Even though all the LIV golfers and bots are all taking bows after the announcement and feeling incredibly smug, it’s not at all clear that LIV “won” this battle. It’s important to note that there are a LOT of details involved with this that are unknown - perhaps because they are also undefined. So there are many moving parts, a lot of which could result in different outcomes. But for what we know now, let’s break it down.
Who won?
In no uncertain terms, the bad guys did. Who ARE the bad guys? Though in some ways, everyone involved could be classified that way, the winners are as follows:
The Saudis. Specifically, the Public Investment Fund (PIF), which represents the Kingdom of Saudi Arabia, and as part of this deal not only is pouring new money into the PGA Tour, but has first right of refusal for any other funding source. That is to say, they’ll financially control the future of the PGA Tour. So, that’s lovely. They won’t be able to stop the Tour from doing something - let’s say the Tour wants to start a gay-friendly tour stop (which is laughable, not because it’s not a worthy idea, but because the Tour only looks progressive when compared to the Saudis, who literally murder gay people). The Saudis would have the first right to invest in this, but if they pass, presumably others could invest. BUT, if the idea is one they like, they will get to invest and reap all the benefits. That is to say, for any great idea the PGA Tour has moving forward, the Saudis will get to be financially involved at their discretion.
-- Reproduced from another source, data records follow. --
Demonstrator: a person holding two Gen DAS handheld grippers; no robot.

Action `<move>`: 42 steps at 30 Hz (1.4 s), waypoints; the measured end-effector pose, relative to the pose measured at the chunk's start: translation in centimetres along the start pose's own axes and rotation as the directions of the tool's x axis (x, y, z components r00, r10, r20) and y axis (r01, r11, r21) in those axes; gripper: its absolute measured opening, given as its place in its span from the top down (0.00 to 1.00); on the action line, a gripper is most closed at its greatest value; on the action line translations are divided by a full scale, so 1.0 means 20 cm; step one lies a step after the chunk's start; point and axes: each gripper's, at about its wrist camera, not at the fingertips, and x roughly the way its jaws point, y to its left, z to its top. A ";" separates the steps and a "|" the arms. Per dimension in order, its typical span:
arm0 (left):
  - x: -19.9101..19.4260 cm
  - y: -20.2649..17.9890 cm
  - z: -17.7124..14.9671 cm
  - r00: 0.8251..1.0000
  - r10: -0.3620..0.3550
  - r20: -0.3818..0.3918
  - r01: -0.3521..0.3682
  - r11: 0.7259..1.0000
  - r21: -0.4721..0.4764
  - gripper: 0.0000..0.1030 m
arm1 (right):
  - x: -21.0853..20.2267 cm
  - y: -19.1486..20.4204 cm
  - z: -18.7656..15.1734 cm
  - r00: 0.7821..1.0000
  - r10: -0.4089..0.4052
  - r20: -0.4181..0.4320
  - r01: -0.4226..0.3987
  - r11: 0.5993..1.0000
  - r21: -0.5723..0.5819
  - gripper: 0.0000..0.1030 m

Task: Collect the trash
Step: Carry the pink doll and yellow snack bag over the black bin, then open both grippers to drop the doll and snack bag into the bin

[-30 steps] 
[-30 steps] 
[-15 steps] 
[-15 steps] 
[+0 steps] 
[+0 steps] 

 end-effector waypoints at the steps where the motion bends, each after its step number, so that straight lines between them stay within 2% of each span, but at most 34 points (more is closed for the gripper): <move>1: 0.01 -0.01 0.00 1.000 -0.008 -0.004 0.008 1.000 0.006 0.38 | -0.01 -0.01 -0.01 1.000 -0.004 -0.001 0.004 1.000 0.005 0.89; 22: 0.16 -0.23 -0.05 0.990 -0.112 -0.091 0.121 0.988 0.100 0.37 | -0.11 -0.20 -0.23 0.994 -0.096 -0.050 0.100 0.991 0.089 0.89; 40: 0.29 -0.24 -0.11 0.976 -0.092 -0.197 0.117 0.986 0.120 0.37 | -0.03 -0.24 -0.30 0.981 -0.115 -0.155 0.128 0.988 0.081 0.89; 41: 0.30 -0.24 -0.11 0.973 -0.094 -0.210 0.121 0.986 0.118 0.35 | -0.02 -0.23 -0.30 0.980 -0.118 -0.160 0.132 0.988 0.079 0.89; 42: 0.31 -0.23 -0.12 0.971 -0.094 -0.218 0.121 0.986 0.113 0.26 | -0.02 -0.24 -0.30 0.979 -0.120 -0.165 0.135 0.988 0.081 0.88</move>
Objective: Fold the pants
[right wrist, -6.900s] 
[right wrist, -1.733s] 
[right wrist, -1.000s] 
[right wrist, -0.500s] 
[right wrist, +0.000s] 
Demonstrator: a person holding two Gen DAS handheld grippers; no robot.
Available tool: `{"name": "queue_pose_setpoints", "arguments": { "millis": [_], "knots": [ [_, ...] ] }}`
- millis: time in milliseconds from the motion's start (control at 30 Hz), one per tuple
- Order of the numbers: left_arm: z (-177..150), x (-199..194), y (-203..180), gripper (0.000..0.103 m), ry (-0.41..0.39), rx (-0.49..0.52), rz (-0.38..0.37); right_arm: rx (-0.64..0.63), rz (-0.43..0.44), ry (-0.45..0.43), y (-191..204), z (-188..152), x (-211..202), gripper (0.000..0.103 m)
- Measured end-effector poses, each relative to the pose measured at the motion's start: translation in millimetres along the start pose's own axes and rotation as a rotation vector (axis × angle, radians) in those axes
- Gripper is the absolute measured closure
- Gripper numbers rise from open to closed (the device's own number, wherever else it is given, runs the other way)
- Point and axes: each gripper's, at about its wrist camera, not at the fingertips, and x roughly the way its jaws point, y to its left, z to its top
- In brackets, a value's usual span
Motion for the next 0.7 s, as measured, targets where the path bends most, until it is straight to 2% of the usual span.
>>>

Golfers who fled the PGA Tour to join LIV. Most of them will find their way back to the PGA Tour – with, apparently, some repercussions for not just quitting the tour but actively trying to destroy it via LIV - but, apparently will be able to keep the millions of dollars they got from LIV to join them. Consider it a bonus! So Bryson DeChambeau can keep his $100,000,000 and, if he wants, still play on the PGA Tour. Whether guys like Phil Mickelson, Sergio Garcia, Jason Kokrak and others actually DO return is an open question (they’ve talked either so harshly about the tour or in Kokrak’s case just wanted a payout to stop playing golf), but it’s likely their decision.
Content. These aren’t villains to be clear (see above) though plenty of golf content folks aren’t really my cup of tea, but the number of “emergency podcasts” that dropped in my feed on Tuesday was hilarious, and that will only continue.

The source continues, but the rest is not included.